Fonseca's radicalization process was not unusual. He went rapidly from anti-Somocista activist in high school to Partido Socialista Nicaraguense (PSN: pro-Moscow communist party) militant in the university. Immediately following the Cuban Revolution, he joined a guerrilla group that the National Guard soundly defeated in a battle in which Fonseca was seriously wounded. During his exile in Cuba, Fonseca distanced himself from the political positions of the PSN, rejecting their two-stage conception of revolution that emphasized alliances with bourgeois parties and their opposition to armed struggle. Within three years, he would become a founding member of the Frente Sandinista, a political-military organization that immediately launched a doomed guerrilla movement. Throughout the 1960s (with the exception of two years of semilegal political work) Fonseca and his extremely small group of youthful revolutionaries either organized guerrilla movements that failed, recruited clandestinely for future action, or endured prison. And they argued over strategy and tactics. One of the most crucial contributions of this biography is Zimmerman's analysis of Fonseca's role as this microscopic movement split into three factions. Uncovering new archival sources, Zimmerman demonstrates that Fonseca had a real grasp of the reasons for the split and fully addressed the weaknesses in each factional position. Yet, following his death in combat in 1976, the factional conflict became significantly worse.

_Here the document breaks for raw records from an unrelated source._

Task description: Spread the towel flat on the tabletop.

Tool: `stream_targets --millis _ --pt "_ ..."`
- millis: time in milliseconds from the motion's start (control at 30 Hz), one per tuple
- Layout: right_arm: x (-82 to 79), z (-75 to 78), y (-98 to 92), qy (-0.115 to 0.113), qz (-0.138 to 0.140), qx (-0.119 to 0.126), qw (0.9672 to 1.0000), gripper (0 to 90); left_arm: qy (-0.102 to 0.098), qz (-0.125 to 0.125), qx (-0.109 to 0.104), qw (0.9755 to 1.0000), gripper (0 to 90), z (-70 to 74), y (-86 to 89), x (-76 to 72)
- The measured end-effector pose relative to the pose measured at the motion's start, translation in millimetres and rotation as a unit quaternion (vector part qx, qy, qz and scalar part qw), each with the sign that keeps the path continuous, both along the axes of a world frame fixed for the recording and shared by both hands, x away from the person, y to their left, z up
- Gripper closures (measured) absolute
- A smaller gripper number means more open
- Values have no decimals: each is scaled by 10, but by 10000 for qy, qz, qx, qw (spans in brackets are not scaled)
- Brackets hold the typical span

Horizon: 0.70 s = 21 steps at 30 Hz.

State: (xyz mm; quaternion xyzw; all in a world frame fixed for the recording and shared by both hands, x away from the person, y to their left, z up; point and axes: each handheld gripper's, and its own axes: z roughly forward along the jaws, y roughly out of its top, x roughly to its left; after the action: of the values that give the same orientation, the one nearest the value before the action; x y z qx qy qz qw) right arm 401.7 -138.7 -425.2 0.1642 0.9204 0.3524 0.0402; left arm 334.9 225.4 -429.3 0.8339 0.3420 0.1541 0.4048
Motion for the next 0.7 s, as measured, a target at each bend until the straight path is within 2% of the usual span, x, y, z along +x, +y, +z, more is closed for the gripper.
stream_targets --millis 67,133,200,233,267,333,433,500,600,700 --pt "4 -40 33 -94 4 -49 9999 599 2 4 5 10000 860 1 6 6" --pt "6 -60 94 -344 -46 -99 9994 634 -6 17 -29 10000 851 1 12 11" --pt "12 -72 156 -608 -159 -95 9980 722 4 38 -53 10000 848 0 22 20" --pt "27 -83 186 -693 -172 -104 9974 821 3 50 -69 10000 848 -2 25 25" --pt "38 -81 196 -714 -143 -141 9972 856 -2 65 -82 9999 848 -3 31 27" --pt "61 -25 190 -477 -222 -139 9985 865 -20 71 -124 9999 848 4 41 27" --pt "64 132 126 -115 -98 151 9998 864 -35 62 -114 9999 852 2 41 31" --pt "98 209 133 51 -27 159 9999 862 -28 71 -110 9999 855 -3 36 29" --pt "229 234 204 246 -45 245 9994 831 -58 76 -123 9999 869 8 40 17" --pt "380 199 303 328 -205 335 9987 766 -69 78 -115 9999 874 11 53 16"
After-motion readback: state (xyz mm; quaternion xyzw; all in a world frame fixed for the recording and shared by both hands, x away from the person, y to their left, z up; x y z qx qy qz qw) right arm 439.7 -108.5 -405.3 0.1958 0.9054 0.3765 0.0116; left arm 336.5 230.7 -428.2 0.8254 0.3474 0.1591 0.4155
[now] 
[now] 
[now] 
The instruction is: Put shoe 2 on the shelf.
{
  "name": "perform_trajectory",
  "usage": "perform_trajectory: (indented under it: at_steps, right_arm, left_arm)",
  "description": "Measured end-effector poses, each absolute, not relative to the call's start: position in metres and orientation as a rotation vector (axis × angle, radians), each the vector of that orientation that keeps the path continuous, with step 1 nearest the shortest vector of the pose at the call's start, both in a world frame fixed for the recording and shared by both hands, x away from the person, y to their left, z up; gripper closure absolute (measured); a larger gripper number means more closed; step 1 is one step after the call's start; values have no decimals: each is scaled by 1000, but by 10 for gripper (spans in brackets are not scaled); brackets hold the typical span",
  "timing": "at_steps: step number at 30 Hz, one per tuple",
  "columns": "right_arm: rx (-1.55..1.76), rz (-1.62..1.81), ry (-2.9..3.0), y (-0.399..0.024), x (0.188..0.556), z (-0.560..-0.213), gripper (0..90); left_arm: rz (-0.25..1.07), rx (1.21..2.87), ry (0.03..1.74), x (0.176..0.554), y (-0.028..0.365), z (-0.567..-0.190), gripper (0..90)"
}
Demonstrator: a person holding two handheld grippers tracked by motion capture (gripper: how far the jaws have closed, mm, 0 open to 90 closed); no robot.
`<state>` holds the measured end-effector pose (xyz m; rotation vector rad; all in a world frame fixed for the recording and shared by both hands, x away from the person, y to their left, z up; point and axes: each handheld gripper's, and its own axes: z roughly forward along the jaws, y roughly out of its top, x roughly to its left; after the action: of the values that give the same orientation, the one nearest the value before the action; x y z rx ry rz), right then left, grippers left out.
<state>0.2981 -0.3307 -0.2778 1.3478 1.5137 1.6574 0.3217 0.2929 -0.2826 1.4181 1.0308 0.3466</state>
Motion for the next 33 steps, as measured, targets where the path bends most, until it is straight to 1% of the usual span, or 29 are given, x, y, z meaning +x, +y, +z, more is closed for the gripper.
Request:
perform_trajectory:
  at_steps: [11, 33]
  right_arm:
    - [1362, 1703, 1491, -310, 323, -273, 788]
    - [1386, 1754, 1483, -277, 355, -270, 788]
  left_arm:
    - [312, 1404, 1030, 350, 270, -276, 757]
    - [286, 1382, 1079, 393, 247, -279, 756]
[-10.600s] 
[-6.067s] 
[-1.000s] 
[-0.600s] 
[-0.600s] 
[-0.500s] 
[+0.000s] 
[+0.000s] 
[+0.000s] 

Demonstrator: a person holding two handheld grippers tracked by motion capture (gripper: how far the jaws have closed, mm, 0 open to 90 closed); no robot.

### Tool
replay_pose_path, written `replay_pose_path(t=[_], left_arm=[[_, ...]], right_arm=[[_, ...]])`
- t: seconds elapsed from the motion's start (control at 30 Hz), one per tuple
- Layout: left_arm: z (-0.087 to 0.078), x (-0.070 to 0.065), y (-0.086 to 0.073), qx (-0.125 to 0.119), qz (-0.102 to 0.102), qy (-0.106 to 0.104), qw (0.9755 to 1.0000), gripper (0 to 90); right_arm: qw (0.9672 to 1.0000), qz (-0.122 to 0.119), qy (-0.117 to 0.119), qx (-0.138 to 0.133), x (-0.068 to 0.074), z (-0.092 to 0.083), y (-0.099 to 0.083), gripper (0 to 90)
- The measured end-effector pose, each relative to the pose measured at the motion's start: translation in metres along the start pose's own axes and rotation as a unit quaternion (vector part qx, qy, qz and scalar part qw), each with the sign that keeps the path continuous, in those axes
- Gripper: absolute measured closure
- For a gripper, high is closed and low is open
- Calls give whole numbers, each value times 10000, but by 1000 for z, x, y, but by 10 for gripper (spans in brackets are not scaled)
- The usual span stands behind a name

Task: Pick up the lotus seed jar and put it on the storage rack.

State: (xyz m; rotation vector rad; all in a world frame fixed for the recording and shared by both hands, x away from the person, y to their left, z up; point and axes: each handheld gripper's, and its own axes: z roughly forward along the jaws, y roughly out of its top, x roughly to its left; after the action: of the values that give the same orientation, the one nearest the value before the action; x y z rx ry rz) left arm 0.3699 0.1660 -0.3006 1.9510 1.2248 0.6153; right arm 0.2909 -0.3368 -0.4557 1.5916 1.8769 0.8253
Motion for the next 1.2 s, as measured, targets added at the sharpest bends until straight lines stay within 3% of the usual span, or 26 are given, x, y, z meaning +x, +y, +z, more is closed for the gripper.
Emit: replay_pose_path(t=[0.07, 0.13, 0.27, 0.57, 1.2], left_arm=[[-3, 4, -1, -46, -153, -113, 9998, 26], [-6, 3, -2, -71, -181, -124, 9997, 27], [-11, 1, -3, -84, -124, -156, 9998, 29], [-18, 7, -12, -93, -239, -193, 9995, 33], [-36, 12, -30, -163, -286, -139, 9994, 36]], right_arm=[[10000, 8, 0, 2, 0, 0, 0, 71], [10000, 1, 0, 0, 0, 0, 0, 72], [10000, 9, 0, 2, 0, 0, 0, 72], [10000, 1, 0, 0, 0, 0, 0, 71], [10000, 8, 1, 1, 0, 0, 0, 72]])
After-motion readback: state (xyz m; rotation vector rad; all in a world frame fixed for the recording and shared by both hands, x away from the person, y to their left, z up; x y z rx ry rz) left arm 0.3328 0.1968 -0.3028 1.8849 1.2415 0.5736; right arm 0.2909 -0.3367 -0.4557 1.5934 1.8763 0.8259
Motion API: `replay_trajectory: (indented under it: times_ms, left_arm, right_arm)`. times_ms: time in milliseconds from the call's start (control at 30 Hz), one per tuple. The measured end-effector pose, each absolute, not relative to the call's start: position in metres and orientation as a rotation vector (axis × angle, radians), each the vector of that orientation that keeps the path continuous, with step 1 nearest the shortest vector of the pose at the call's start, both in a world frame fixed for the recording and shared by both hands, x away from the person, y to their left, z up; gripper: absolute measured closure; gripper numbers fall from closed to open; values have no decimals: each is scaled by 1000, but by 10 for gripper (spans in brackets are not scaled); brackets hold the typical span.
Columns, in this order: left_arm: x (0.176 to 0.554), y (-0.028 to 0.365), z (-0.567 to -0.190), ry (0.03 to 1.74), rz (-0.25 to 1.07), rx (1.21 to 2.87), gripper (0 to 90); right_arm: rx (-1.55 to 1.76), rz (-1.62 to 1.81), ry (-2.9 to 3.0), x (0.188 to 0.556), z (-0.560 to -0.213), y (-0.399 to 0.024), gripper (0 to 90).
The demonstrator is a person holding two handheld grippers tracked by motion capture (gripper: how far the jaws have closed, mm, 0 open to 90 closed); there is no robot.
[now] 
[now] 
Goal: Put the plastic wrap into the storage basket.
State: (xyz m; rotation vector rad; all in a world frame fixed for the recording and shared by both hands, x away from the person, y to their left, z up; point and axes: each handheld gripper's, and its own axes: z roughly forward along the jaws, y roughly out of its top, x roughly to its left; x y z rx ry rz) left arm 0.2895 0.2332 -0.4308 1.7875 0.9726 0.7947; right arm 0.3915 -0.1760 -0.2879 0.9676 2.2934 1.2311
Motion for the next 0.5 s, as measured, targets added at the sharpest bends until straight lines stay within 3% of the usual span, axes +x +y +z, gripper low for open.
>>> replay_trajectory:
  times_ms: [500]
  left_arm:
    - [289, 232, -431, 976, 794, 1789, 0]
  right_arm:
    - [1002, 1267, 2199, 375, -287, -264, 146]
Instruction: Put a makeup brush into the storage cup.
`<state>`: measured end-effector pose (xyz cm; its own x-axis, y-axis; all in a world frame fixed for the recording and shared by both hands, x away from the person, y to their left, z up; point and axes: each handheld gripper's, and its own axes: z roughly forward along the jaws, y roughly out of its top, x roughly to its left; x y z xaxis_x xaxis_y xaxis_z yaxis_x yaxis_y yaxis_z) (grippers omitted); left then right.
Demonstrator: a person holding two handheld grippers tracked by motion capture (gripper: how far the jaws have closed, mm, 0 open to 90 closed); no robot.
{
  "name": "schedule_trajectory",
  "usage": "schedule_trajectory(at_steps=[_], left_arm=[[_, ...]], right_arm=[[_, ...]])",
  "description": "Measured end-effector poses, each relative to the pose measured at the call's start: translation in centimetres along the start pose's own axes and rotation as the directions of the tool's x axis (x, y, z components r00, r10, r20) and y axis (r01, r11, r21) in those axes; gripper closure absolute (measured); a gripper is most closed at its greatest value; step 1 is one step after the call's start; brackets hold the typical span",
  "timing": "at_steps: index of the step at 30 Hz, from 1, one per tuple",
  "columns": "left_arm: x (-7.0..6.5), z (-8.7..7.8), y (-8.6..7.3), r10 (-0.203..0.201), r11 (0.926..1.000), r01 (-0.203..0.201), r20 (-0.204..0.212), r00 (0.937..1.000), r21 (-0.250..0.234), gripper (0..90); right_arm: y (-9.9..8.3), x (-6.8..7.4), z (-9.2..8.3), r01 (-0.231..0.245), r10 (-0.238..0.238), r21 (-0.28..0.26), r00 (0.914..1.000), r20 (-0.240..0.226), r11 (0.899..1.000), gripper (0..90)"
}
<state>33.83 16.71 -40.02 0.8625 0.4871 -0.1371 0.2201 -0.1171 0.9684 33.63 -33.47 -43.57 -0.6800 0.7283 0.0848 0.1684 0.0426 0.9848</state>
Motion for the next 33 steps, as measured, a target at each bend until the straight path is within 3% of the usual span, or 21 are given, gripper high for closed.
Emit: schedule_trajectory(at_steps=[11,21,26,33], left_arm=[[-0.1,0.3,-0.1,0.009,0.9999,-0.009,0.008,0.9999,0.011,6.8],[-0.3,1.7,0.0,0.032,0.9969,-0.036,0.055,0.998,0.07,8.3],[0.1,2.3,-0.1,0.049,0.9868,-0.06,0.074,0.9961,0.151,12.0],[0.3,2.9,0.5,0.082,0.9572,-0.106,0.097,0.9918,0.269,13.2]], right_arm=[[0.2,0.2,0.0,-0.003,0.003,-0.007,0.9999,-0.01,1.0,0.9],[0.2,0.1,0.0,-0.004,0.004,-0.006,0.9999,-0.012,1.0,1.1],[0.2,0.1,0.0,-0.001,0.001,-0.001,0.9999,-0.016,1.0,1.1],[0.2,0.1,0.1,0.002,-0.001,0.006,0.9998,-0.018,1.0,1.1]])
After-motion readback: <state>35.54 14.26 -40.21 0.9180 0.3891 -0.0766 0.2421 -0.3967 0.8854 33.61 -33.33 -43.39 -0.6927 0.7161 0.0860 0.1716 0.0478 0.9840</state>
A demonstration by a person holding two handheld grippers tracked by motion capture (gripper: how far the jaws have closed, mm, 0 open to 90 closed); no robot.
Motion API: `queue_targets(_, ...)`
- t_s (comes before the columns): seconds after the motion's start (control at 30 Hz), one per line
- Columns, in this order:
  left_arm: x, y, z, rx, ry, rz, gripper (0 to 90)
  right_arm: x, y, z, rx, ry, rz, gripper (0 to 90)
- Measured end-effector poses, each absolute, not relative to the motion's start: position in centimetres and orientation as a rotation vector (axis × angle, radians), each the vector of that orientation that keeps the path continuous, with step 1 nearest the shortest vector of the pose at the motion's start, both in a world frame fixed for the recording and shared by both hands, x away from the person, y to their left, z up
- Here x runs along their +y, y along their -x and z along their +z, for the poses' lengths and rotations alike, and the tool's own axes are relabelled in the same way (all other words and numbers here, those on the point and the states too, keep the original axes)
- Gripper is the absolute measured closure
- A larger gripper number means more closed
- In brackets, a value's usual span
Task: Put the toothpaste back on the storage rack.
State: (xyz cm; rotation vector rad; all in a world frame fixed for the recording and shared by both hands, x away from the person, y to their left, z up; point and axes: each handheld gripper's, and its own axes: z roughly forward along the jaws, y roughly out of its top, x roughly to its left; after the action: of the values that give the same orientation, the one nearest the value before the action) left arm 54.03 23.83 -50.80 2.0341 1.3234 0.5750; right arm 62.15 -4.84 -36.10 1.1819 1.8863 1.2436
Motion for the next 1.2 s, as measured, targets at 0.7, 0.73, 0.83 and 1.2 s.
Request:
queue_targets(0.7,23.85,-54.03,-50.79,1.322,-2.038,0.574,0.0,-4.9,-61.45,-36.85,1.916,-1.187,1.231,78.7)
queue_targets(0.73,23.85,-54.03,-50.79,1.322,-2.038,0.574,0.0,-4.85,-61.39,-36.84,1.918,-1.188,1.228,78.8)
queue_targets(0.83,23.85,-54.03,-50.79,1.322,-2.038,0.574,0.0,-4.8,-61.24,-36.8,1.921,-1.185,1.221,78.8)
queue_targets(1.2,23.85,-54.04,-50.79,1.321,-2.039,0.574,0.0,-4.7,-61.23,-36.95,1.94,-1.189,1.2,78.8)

Until his death, the divided FSLN never had more than a few dozen members inside Nicaragua. In 1976, Fonseca resembled many other Latin American revolutionaries inspired by the success of Cuban Revolution, disgusted with reformist politicians marxist or otherwise, and ready to create "One, two many Vietnams." Had the Sandinistas not triumphed in 1979, Fonseca would have simply joined the pantheon of unsuccessful revolutionary martyrs, such as Yon Sosa in Guatemala or Camilo Torres in Colombia. The reasons for their triumph, which Zimmerman ably recounts, include the history and constancy of this small revolutionary group guided by Fonseca. She shows how the Frente was largely responsible for provoking the revolutionary crisis in 1978. Moreover, she substantiates the interpretation that highlights the revolutionary group as the only political/military organization available for leadership, recognized by the growing masses of rebels and their supporters as uncompromising fighters against the regime.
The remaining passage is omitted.